Proteção frente às novas linhagens
As vacinas bivalentes recebem esse nome por incluírem duas partes do coronavírus em sua formulação – uma da cepa ancestral do Sars-CoV-2, descoberta ainda em 2019, e outra da variante Ômicron, predominante no mundo desde o início de 2022.
Há duas versões dos imunizantes disponíveis, e adquiridas pelo Ministério da Saúde, uma cuja parte da Ômicron é referente à linhagem BA.1, primeira da variante, e outra referente às BA.4 e BA.5, que eram maioria no Brasil desde junho de 2022 até a chegada da BQ e suas ramificações no fim do ano.
O Ministério, assim como especialistas ouvidos pela reportagem, ressaltam que o esquema de três doses das vacinas originais, ou quatro para maiores de 40 anos, segue sendo altamente eficaz para prevenir desfechos graves entre a população saudável, e não deve ser alterado. “Elas (doses originais) continuarão disponíveis para imunização da população”, diz a pasta.
— Existe muita gente esperando a chegada dessas vacinas novas para tomar a dose de reforço, então uma mensagem importante é que as vacinas atuais continuam funcionando e muito bem para prevenir hospitalização e óbito, e quem está atrasado deve atualizar a vacinação agora — reforça Croda.
Kfouri lembra que esse é o caso das crianças, público que não tem o aval da Anvisa para receber a bivalente. Ele explica que os pais devem levar os filhos para completar o esquema com as doses disponíveis, que são suficientes para proteger os mais novos.

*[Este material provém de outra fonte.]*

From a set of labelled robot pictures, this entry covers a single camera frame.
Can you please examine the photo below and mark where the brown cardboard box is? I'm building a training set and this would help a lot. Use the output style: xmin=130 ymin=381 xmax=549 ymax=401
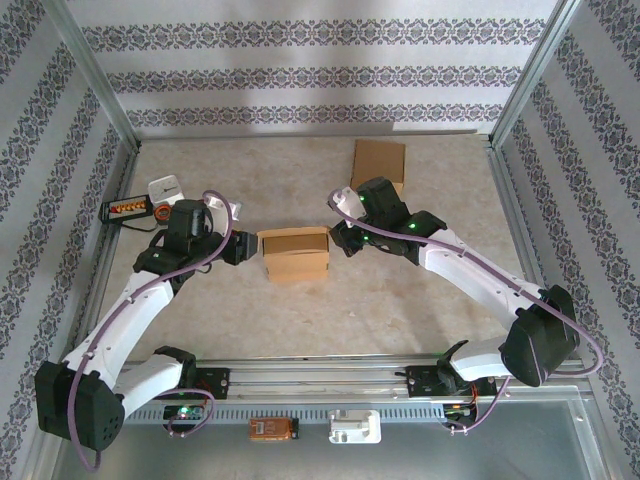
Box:
xmin=349 ymin=138 xmax=407 ymax=195
xmin=256 ymin=224 xmax=332 ymax=285

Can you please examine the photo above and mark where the small white clock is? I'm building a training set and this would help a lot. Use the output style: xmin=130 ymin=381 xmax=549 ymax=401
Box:
xmin=147 ymin=173 xmax=185 ymax=206

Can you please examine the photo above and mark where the black device with orange lights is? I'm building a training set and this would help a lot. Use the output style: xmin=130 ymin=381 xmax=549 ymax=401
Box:
xmin=99 ymin=198 xmax=153 ymax=226

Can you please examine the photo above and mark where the small circuit board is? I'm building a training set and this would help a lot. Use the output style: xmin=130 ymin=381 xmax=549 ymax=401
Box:
xmin=442 ymin=402 xmax=480 ymax=420
xmin=163 ymin=404 xmax=206 ymax=422

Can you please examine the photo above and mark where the orange electronic module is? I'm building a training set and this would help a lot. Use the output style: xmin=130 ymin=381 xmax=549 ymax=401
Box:
xmin=248 ymin=417 xmax=300 ymax=443

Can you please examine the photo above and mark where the white plastic holder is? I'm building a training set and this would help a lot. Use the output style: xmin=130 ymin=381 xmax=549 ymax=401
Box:
xmin=327 ymin=408 xmax=382 ymax=445

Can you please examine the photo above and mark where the grey metal panel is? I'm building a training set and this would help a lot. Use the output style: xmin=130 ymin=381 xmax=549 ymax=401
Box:
xmin=29 ymin=399 xmax=616 ymax=480

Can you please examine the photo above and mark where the red black wire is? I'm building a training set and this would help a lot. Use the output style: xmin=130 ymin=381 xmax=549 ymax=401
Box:
xmin=119 ymin=218 xmax=166 ymax=234

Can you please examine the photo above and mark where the aluminium side rail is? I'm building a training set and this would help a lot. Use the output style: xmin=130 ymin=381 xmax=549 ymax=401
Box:
xmin=487 ymin=139 xmax=571 ymax=360
xmin=69 ymin=142 xmax=144 ymax=364

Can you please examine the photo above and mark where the aluminium back rail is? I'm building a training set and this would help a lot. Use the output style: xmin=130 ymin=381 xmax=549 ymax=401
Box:
xmin=138 ymin=129 xmax=494 ymax=140

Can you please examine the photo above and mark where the aluminium front rail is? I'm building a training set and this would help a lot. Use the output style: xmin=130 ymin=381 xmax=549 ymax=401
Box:
xmin=47 ymin=352 xmax=594 ymax=401

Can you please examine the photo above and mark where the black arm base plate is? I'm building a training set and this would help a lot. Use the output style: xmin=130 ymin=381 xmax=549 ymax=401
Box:
xmin=139 ymin=367 xmax=232 ymax=401
xmin=405 ymin=364 xmax=499 ymax=400

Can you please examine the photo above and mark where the perforated metal cable tray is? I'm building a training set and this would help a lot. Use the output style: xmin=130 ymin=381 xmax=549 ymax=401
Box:
xmin=67 ymin=403 xmax=449 ymax=425

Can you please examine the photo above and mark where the aluminium frame post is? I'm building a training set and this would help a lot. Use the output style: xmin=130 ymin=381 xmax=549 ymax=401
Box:
xmin=42 ymin=0 xmax=142 ymax=151
xmin=491 ymin=0 xmax=587 ymax=147

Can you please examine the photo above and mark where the purple cable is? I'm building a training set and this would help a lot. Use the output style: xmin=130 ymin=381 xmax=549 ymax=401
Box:
xmin=69 ymin=188 xmax=237 ymax=474
xmin=327 ymin=189 xmax=604 ymax=436

— A percepção de risco agora é menor, porque é um momento de mais tranquilidade da doença, mas a vacinação pediátrica não é dispensável, é essencial. A garantia de proteção para todas as idades é ter no mínimo três doses. Então independente de qual vacina, todos têm que tomar três doses e, se indicado, quatro. Essa é a comunicação que o ministério deve fazer — afirma o vice-presidente da SBIm.
No entanto, para grupos de maior risco, consideram que uma nova dose de reforço com a bivalente de fato traz benefícios, especialmente devido às novas subvariantes com maior escape imunológico que têm crescido no Brasil e no mundo: as BQ.1 e BQ.1.1, prevalentes hoje no país, e a XBB.1.5.

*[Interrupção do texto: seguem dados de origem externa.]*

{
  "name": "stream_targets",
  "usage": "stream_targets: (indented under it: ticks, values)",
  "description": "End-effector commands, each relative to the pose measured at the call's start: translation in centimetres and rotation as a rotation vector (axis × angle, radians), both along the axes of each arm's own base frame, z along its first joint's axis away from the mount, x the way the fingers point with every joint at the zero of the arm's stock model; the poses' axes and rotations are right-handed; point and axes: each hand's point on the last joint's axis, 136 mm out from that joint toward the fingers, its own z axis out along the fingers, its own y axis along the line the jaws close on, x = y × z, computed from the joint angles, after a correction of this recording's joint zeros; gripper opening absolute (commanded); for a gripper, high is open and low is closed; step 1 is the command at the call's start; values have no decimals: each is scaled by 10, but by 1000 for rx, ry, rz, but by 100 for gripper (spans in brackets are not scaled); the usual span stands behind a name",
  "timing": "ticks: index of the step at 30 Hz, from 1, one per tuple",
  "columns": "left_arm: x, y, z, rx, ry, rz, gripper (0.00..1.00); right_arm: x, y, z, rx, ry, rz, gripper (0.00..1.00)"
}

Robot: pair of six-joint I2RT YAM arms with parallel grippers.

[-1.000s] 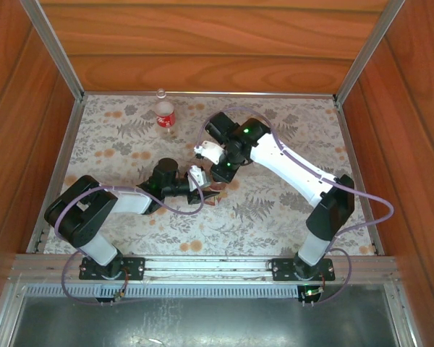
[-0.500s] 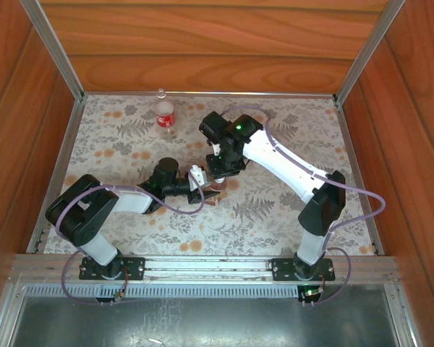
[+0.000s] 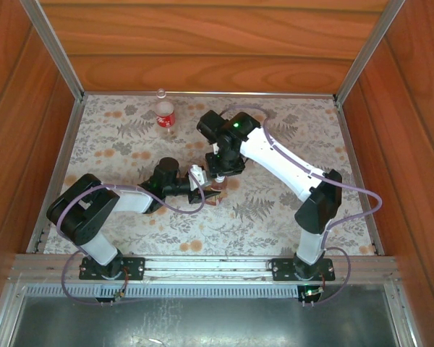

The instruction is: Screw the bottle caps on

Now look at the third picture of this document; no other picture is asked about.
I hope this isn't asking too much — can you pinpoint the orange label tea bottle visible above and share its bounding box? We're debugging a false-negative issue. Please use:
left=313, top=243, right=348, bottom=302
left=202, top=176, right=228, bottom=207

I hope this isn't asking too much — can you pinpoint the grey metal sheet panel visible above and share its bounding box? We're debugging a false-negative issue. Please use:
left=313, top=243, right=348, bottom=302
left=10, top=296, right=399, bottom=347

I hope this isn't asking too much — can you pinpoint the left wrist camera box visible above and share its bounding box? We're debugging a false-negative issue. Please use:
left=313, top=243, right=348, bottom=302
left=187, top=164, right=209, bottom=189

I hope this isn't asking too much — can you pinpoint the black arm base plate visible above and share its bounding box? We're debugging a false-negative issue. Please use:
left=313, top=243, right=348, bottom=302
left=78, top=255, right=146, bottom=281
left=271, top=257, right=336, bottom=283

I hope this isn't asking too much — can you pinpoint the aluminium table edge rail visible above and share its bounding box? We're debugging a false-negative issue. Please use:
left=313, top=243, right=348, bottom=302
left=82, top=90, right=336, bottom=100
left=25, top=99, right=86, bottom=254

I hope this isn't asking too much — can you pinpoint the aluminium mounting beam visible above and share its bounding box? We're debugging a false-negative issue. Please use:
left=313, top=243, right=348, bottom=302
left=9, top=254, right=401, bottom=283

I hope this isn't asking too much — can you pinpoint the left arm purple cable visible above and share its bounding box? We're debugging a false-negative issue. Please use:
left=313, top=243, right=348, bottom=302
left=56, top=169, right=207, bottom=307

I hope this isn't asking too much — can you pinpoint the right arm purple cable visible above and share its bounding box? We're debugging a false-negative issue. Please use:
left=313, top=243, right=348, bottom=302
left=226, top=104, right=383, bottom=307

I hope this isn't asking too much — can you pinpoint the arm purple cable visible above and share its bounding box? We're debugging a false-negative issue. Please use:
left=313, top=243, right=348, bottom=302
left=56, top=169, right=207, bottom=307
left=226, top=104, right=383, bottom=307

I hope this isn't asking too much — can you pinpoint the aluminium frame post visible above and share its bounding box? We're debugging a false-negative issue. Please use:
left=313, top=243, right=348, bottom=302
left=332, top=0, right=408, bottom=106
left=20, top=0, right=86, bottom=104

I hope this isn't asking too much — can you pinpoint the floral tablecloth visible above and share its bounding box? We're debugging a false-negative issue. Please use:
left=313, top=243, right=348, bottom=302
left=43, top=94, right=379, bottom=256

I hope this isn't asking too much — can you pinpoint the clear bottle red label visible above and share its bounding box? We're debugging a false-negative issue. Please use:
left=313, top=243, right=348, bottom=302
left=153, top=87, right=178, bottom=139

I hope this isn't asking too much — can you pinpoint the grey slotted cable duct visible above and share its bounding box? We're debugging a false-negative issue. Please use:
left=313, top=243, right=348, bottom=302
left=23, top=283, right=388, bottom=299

A imunologista e doutora em Biociências e Fisiopatologia, Letícia Sarturi, explica que, embora essas linhagens não sejam as contempladas nas doses bivalentes, a expectativa é que, por também serem versões da Ômicron, as vacinas adaptadas proporcionem uma maior eficácia contra elas.
— De todas as subvariantes, essas que estão hoje ganhando mais espaço são as que têm maior evasão imunológica até agora, isso tem sido mostrado por inúmeros estudos. Mas as expectativas são boas a respeito do uso de vacinas adaptadas. Por isso, acredito que estamos muito atrasados em ter as doses bivalentes, elas deveriam ter sido aplicadas ainda no ano passado. Os grupos mais vulneráveis são os que mais sofrem com o crescimento de variantes de preocupação como essas — avalia.
Uma análise preliminar realizada pela Agência de Segurança da Saúde do Reino Unido (UKHSA), publicada na última semana, estimou o benefício da nova geração dos imunizantes em prevenir hospitalizações pela BQ.1. Em comparação com aqueles vacinados com ao menos duas doses originais que não receberam o novo reforço, a dose bivalente proporcionou uma redução de 50,3% nos casos graves.
— A Covid está evoluindo muito rápido, e as vacinas não conseguem com a mesma velocidade para proteger contra a doença sintomática. Mas a bivalente, assim como a monovalente, continuam a proteger a população contra formas graves. No geral, nós acreditamos que as adaptadas vão levar a mais benefícios — diz Croda.